I’m a history buff. I have been interested in that subject since I was six years old, and it is part of who I am. I studied journalism in high school and college because that field, as they say, helps write “the rough draft of history.” It’s also – when you don’t have teachers who must adhere to state government requirements or teach it in such a way that you find yourself falling asleep in class – a fascinating topic; history, after all, is our story, and learning about the past informs us about why things in 2022 are so screwed up.
Accordingly, my late March TBR stack is strictly non-fiction. And it consists of the following titles:
- The Most Dangerous Enemy: A History of the Battle of Britain, Stephen Dungay
- Watergate: A New History, by Garrett M. Graff
- The Bay of Pigs, by Howard Jones
- The Steal: The Attempt to Overturn the 2020 Election and the People Who Stopped It, by Mark Bowden and Matthew Teague
I won’t finish any of these books by the end of the month; for instance, the Bowden-Teague book, The Steal is particularly daunting, not because it is poorly written or uninteresting, but because it reveals just how committed many Trump supporters are to their cause – wrong-headed as it may be – and how gullible they are. Many of the folks that the authors interviewed and whose accounts of the 2020 elections are at the heart of the narrative truly believe that the Democratic Party committed election fraud and that Joe Biden is therefore an illegitimate President.

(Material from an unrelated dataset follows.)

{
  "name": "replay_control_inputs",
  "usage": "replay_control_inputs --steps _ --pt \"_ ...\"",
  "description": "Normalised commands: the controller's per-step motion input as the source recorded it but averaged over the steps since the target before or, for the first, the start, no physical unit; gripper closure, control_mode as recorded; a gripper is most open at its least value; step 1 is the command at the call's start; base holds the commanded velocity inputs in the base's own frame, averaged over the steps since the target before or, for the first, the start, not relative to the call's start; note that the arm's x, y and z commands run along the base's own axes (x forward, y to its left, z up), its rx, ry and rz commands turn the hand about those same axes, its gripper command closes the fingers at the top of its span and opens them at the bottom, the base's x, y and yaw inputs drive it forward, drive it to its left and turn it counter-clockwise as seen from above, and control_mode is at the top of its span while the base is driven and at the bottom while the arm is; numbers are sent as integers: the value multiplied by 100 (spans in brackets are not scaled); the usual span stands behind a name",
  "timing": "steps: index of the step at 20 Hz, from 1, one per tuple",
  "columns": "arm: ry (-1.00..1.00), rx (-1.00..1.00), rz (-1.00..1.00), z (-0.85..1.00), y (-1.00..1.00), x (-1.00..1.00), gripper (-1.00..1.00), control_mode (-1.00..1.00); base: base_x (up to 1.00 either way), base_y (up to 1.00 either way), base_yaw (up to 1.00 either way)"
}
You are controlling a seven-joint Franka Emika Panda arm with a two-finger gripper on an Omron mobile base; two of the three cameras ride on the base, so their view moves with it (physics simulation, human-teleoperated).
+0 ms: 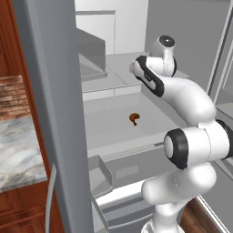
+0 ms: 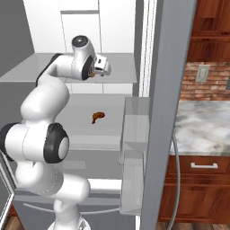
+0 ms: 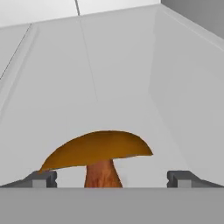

I also – as I have pointed out in previous TBR-related posts – do not sit down in a comfortable location in the house to read a book for hours at a time. There is no such place in this house; the closest thing to a suitable reading room (with the right amount of lighting and a comfortable sofa to sit on) is the living room. We have the sofa, but the lighting there is far from optimal. In my room, the lighting can sometimes be optimal, but the futon is uncomfortable.
I really miss my old house. It was smaller than the one I live in now, but the living room was properly lit and the couch was comfy and nice.
Well, it’s later than my usual posting time and I’m not in the best of moods, so I’ll close for now. Until next time, Dear Reader, stay safe, stay healthy, and I’ll catch you on the sunny side of things.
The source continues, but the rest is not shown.